→ **The problem**:
Please return the lines below verbatim, beginning at the one that has "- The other" and stopping after the one that has "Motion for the", and add no other lines.

→ **Input data**:

= = = = = = =

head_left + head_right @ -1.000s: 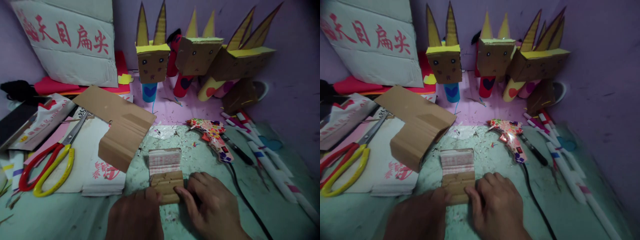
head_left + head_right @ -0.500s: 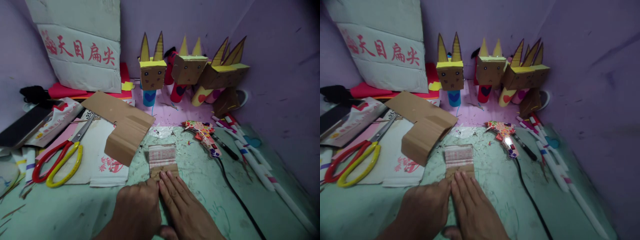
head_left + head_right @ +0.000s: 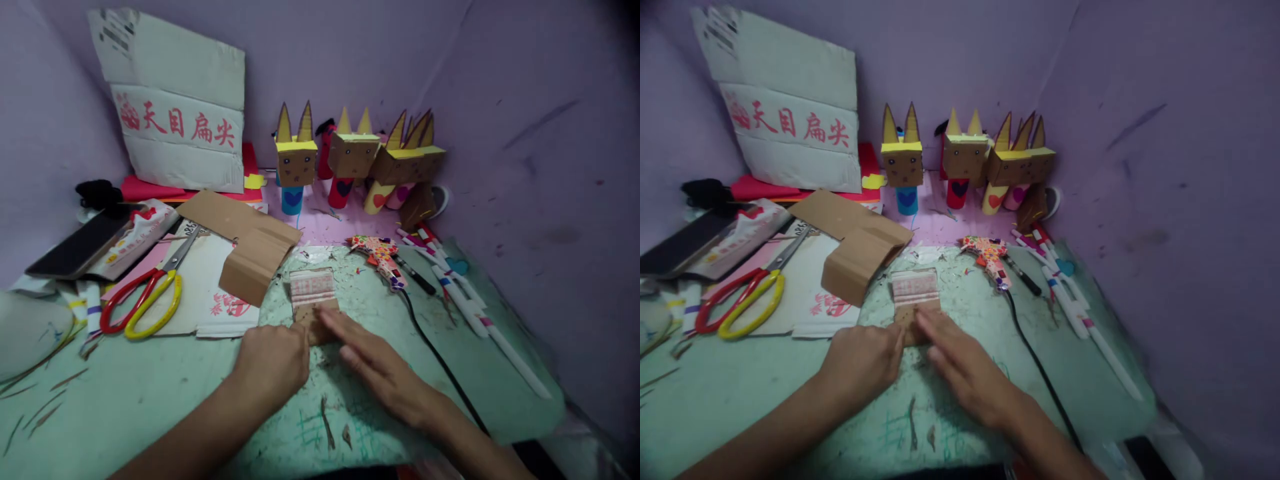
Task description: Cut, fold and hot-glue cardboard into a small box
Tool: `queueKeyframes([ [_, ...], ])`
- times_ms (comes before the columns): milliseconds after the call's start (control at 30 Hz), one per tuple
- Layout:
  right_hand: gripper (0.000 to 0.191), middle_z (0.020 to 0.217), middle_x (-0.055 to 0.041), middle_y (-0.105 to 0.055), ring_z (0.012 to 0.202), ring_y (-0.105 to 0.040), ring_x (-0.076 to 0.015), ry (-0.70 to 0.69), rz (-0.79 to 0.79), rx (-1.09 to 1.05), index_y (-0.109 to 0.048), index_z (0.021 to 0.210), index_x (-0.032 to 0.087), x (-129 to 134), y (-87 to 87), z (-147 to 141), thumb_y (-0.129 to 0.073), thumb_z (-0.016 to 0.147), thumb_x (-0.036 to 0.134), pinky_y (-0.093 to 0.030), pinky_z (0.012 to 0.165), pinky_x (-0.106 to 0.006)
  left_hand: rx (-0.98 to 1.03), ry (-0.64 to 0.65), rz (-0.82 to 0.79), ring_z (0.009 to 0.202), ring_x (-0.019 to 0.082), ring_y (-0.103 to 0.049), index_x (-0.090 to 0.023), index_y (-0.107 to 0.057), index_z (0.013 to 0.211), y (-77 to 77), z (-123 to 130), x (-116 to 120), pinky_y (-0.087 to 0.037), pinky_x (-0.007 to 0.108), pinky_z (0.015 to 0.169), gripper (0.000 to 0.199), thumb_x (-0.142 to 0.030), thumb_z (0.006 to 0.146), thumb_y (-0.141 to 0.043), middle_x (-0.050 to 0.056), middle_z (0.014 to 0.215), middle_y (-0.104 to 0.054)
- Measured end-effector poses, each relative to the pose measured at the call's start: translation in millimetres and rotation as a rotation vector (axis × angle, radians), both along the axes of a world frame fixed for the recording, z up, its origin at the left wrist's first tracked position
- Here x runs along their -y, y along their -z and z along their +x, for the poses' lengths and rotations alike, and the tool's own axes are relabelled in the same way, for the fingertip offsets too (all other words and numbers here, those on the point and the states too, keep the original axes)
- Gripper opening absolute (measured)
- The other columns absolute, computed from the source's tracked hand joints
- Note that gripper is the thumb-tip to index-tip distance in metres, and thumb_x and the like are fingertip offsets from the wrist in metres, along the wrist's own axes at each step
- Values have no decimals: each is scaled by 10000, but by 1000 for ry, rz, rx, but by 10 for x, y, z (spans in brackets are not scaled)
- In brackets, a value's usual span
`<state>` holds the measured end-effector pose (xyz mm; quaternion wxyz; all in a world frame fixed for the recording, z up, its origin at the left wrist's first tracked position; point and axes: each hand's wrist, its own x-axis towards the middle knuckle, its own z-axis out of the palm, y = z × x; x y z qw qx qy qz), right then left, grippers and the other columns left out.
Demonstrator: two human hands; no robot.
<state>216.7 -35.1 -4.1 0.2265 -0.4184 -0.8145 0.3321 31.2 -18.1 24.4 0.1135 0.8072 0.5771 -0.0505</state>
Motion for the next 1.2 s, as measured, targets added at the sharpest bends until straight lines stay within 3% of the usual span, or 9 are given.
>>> queueKeyframes([
  [100,370,1374,-110,-562,1272,-516,-231,358,-77,-329,-538,1300,229,35,77,137,-450,951,314,-418,1058,-477,146,-31,-52,594,205,-628,-187,-644,688,-36,-105,-59,-382,267,547,428,-320,938,-323,60,617,-662],
  [200,357,1290,-120,-626,1172,-598,-247,486,-143,-477,-577,1233,238,25,131,146,-544,895,348,-489,980,-465,294,-133,-33,529,166,-529,-202,-523,594,-37,-166,-56,-319,254,521,426,-343,934,-308,4,528,-544],
  [333,424,1230,-125,-653,1100,-629,-251,442,-138,-485,-583,1192,218,-52,57,98,-656,780,280,-514,928,-442,554,-158,113,508,156,-465,-216,-473,635,21,-238,23,-312,266,519,416,-391,939,-248,-25,516,-465],
  [433,242,956,-85,-731,891,-687,-218,323,-107,-436,-651,970,189,-42,-10,88,-666,729,185,-552,806,-382,830,-183,164,498,145,-459,-210,-493,670,78,-304,55,-339,262,505,463,-469,948,-229,-25,534,-456],
  [567,156,814,-57,-699,774,-667,-178,165,97,-428,-646,739,188,58,-22,85,-537,755,76,-537,716,-339,1045,-246,217,480,129,-445,-198,-520,666,119,-332,41,-335,255,476,475,-479,956,-269,-24,543,-463],
  [867,244,775,-36,-664,721,-637,-162,128,176,-415,-630,791,198,62,0,91,-482,752,8,-514,629,-297,942,-107,305,498,109,-439,-198,-474,656,172,-270,66,-349,249,503,356,-267,963,-308,-39,554,-433],
  [967,249,798,-36,-661,736,-634,-161,111,155,-413,-622,815,203,53,15,109,-484,758,4,-509,632,-292,842,-160,511,539,113,-489,-208,-489,688,88,-315,30,-392,245,533,246,-186,919,-408,-37,601,-494],
  [1067,274,820,-37,-655,761,-629,-163,94,126,-419,-609,857,209,49,28,119,-474,752,-4,-504,651,-294,728,-295,765,833,196,-602,-217,-532,881,-48,-433,-125,-490,320,758,30,-224,853,-539,30,884,-598],
  [1200,311,829,-32,-650,775,-617,-166,76,111,-428,-599,895,217,51,50,114,-464,738,-15,-492,670,-304,470,-356,586,1247,388,-430,-168,-437,1242,-129,-559,-416,-384,561,1007,596,-420,744,-643,175,1313,-467],
])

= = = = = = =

→ **Result for this task**:
- The other columns absolute, computed from the source's tracked hand joints
- Note that gripper is the thumb-tip to index-tip distance in metres, and thumb_x and the like are fingertip offsets from the wrist in metres, along the wrist's own axes at each step
- Values have no decimals: each is scaled by 10000, but by 1000 for ry, rz, rx, but by 10 for x, y, z (spans in brackets are not scaled)
- In brackets, a value's usual span
`<state>` holds the measured end-effector pose (xyz mm; quaternion wxyz; all in a world frame fixed for the recording, z up, its origin at the left wrist's first tracked position; point and axes: each hand's wrist, its own x-axis towards the middle knuckle, its own z-axis out of the palm, y = z × x; x y z qw qx qy qz), right then left, grippers and the other columns left out.
Demonstrator: two human hands; no robot.
<state>216.7 -35.1 -4.1 0.2265 -0.4184 -0.8145 0.3321 31.2 -18.1 24.4 0.1135 0.8072 0.5771 -0.0505</state>
Motion for the next 1.2 s, as measured, targets added at the sharpest bends until straight lines stay within 3% of the usual span, or 9 are given.

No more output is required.